Word for word, restate the lines from the one holding "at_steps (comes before" through the end of the data below, including both endpoints and nothing more.
[Opening EXERCISE INPUT section]
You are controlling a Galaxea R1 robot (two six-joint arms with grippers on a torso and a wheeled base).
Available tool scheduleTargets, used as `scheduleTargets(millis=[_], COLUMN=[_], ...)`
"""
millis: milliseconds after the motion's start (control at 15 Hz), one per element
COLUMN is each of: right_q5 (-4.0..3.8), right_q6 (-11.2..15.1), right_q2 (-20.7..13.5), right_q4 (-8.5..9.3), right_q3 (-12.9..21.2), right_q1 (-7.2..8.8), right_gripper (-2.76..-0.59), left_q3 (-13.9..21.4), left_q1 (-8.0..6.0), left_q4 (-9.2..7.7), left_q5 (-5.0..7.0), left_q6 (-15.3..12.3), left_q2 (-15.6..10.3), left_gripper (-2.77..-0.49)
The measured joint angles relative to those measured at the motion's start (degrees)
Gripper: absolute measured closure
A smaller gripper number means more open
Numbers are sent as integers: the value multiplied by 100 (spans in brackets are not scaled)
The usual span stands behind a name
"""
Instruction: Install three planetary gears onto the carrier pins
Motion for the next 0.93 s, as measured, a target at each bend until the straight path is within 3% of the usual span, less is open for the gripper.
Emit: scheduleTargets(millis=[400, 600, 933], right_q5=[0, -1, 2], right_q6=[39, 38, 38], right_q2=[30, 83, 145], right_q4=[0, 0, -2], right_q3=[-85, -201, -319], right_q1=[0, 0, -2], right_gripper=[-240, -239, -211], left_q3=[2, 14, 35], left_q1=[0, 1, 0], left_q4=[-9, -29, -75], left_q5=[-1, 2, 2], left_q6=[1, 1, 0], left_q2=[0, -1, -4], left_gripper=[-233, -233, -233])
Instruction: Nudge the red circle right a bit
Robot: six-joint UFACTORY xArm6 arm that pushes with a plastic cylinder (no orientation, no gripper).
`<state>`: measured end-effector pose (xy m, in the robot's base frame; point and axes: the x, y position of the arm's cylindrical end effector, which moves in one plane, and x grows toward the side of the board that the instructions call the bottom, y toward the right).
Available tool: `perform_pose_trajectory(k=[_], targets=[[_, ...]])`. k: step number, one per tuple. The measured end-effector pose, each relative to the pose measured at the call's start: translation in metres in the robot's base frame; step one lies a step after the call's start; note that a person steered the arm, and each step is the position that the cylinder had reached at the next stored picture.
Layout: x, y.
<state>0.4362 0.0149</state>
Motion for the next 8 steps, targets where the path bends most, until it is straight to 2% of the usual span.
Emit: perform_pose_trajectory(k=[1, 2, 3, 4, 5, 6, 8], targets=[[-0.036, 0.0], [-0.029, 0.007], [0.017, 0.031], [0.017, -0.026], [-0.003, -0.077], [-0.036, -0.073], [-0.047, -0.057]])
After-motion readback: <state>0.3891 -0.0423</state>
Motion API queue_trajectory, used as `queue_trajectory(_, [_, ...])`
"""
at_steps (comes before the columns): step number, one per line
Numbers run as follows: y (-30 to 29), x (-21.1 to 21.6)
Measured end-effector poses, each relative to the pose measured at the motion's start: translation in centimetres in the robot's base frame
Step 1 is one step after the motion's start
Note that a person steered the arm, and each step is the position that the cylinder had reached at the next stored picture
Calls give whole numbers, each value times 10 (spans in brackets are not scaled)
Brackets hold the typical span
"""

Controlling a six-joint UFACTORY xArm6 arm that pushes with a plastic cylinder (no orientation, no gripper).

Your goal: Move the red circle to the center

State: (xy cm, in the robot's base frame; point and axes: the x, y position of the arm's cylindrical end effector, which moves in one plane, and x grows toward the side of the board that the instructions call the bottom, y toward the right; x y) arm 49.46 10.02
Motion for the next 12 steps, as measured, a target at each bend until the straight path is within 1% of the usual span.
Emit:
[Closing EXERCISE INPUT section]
▸ EXERCISE RESULT:
at_steps (comes before the columns): step number, one per line
Numbers run as follows: y (-30 to 29), x (-21.1 to 21.6)
Measured end-effector poses, each relative to the pose measured at the motion's start: translation in centimetres in the robot's base frame
Step 1 is one step after the motion's start
Note that a person steered the arm, and each step is the position that the cylinder had reached at the next stored picture
Calls give whole numbers, each value times 10 (spans in brackets are not scaled)
Brackets hold the typical span
"""

Controlling a six-joint UFACTORY xArm6 arm that pushes with a plastic cylinder (no orientation, no gripper).

Your goal: Move the red circle to the center

State: (xy cm, in the robot's base frame; point and axes: the x, y position of the arm's cylindrical end effector, which moves in one plane, and x grows toward the side of the board that the instructions call the bottom, y toward the right; x y) arm 49.46 10.02
Motion for the next 12 steps, as measured, a target at each bend until the straight path is within 1% of the usual span.
Emit:

The exercise requires no further work.